Plaintiff Amber Gordon brings this action under Section 504 of the Rehabilitation Act, and includes a claim for breach of contract. Jurisdiction is federal question. According to the First Amended Complaint, plaintiff, then a student in defendant La Salle University's Marriage and Family Therapy Master's Program, was dismissed when she could not complete the clinical portion of the program. Plaintiff attributes her dismissal to discrimination, and alleges that La Salle failed to provide reasonable accommodation for her disability when requested, in violation of the requirements of Section 504, and in breach of its contract with plaintiff. Defendant has moved for summary judgment.1 The motion will be denied.

We write for the parties, who have stipulated to, inter alia, the following facts. Plaintiff and her physicians represent that at all times, plaintiff has suffered from various disabilities that have a severe impact on various aspects of her life. Stipulated Facts, ¶¶ 2-4. Notwithstanding these challenges, in the fall of 2009, plaintiff enrolled in defendant's Marriage and Family Therapy Master's Program. Id., ¶ 6. Students must satisfy both components of the program — Academic and Clinical — to obtain a degree. Id., ¶ 11. The program's Student Handbook provides that if a student is terminated from an internship site, it is grounds for dismissal from the program. Id., ¶ 12. Defendant's affiliation agreements with Lenape Valley Foundation and Rise Above — two of plaintiff's internship sites — provide that neither defendant nor the internship sites will discriminate against interns because of, inter alia, disability. Id., ¶ 13. Plaintiff commenced three internships during her time at defendant, none of which she completed. In late October 2011, she left Crozer-Chester Hospital in anticipation of gallbladder surgery. Id., ¶ 16. In March 2013, she was dismissed from Lenape Valley Foundation. Id., ¶ 25. Following that dismissal, plaintiff requested accommodation for her disability from defendant. Id., ¶ 26 In July 2013, plaintiff began an internship at Rise Above. Id., ¶ 29 Also in July 2013, plaintiff applied for Social Security disability benefits. Id., ¶ 32 On January 10, 2014, plaintiff was dismissed from Rise Above. Id., ¶ 34.

The record also reflects that defendant's Student Progress Evaluation Committee recommended that plaintiff be placed on academic probation following her dismissal from Lenape Valley, and recommended that she be dismissed from defendant's program following her dismissal from Rise Above. There is an issue of fact as to whether the SPEC was provided with information about plaintiff's disability, her request for accommodation, or any accommodation provided before recommending her dismissal from defendant's program.
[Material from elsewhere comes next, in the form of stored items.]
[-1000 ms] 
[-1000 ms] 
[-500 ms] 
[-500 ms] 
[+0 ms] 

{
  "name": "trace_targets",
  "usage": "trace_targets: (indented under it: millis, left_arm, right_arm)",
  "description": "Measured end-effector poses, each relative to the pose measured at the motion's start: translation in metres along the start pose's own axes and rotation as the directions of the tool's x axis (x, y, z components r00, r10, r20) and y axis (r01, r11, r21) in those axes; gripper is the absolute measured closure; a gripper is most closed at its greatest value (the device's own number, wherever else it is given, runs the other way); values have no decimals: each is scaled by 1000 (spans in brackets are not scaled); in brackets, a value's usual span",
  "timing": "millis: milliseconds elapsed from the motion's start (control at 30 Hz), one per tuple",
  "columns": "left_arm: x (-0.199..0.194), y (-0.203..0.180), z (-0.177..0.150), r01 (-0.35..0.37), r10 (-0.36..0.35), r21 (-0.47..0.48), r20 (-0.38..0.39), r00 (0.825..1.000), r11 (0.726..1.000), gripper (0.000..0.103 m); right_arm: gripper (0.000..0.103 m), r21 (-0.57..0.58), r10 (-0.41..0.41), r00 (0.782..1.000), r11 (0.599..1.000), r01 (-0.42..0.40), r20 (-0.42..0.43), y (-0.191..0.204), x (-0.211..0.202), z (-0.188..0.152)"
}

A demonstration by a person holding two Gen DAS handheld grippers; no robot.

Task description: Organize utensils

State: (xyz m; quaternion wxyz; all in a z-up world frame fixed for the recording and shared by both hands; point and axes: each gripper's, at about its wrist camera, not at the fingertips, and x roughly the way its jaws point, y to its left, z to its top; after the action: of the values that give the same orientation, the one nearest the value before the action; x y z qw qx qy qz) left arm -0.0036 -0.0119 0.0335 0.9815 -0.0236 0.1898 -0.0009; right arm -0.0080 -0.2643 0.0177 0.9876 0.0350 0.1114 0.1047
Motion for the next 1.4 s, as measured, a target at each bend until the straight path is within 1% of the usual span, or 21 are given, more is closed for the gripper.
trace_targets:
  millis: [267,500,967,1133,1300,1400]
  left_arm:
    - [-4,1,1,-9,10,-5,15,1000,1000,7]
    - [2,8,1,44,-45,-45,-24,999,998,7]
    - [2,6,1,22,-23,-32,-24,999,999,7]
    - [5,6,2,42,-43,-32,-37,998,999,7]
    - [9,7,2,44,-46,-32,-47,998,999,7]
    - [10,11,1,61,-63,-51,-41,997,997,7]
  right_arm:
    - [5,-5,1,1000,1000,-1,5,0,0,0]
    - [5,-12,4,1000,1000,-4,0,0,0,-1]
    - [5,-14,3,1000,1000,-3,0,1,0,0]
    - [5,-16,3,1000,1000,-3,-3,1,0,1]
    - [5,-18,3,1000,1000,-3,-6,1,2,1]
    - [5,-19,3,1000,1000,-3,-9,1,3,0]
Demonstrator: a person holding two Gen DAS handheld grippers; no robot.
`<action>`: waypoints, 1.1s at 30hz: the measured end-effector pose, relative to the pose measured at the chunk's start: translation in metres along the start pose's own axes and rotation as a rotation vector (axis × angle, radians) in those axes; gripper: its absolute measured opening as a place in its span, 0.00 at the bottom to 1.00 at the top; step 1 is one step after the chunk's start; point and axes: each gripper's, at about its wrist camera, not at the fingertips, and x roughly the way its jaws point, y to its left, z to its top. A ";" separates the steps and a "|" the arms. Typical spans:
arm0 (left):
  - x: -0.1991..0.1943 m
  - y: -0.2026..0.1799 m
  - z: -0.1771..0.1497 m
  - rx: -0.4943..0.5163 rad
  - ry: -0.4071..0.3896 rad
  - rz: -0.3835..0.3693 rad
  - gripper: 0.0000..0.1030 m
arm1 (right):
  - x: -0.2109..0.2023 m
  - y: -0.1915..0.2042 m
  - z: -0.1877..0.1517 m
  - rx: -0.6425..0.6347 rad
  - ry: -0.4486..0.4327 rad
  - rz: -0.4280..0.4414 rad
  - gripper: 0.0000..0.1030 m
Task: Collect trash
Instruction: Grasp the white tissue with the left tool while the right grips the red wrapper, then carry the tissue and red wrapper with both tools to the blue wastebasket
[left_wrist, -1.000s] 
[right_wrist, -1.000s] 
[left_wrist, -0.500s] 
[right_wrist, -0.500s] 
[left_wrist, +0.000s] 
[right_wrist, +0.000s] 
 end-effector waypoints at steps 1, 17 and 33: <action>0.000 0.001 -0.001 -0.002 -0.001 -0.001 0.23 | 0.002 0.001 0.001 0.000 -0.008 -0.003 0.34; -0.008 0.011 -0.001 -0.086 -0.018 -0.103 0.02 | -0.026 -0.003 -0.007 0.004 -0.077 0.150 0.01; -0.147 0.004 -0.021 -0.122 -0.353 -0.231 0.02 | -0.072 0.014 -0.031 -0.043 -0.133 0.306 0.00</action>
R. 673, 743, 748.2

According to defendant, it is entitled to summary judgment on plaintiff's claim under Section 504 of the Rehabilitation Act3 because plaintiff was not "otherwise qualified" for her position at the time she was dismissed, and, therefore, cannot make out a prima facie claim.4 Defendant relies in part on e-mails from plaintiff that seemingly admit she could not complete the program with or without accommodation. R. 145, 146. Plaintiff denies this was the import of the e-mails, and insists she could have satisfied the internship requirements had she been provided reasonable accommodation: plaintiff's supervisors at two of her internships praised her rapport, analysis, insight and group leadership skills. R. 611, 616, 620, 623, 656-57. The performance issues leading to her dismissal (e.g., poor attendance, falling asleep) were directly caused by her disabilities. R. 430. These disabilities were not accommodated because defendant did not reasonably participate in the interactive process required under Section 504. As evidence, plaintiff points to defendant's refusal to approve Aldersgate as an internship site after plaintiff advised the school in writing in 2012 that she had a "physical disability" that made it impossible for her to drive farther than to, for example, Aldersgate. Additionally, she cites the lack of any interaction with plaintiff as to her need for accommodation for the identified "physical disability" following plaintiff's commencement of her internship at Lenape Valley. Additionally, plaintiff points to defendant's limited communication with plaintiff (e-mail only) following her more formal request for accommodation in 2013, the school's cursory investigation at that time into the limitations imposed by her disability, and its failure to communicate to her new internship site — Rise Above — several agreed-to accommodations.5 This is sufficient to withstand summary judgment.6

Defendant also argues that plaintiff is judicially estopped7 from claiming that she was otherwise qualified for her position. On July 25, 2013, while an intern at Rise Above, plaintiff filed an application for Social Security disability benefits, attesting that because of her disabilities, she was unable to do basic work activities and had been so limited for a year prior to her application. R. 700-01. The initial request was denied, and plaintiff appealed. R. 685-90; 691. According to defendant, these statements are at odds with plaintiff's current claim that she was at all times able to perform the duties of her internship. Plaintiff counters that her statements to the Social Security Administration were anticipatory, R. 56,8 and also points to the differences in the statutory schemes to account for her seemingly inconsistent positions.9 Defendant's motion in this respect will be denied, and plaintiff will be permitted to explain the discrepancies in her statements at trial.10

Defendant also moves for summary judgment on plaintiff's breach of contract claim. Plaintiff has adequately alleged the existence of a contract between the parties.11 Moreover, as described above, she has produced facts sufficient to raise a genuine dispute as to whether defendant's efforts following plaintiff's request for accommodation constituted a breach of the terms of the contract, whose terms are found in the Student Handbook, Discrimination Policy, and/or University Grievance Procedure. Accordingly, defendant's motion will be denied.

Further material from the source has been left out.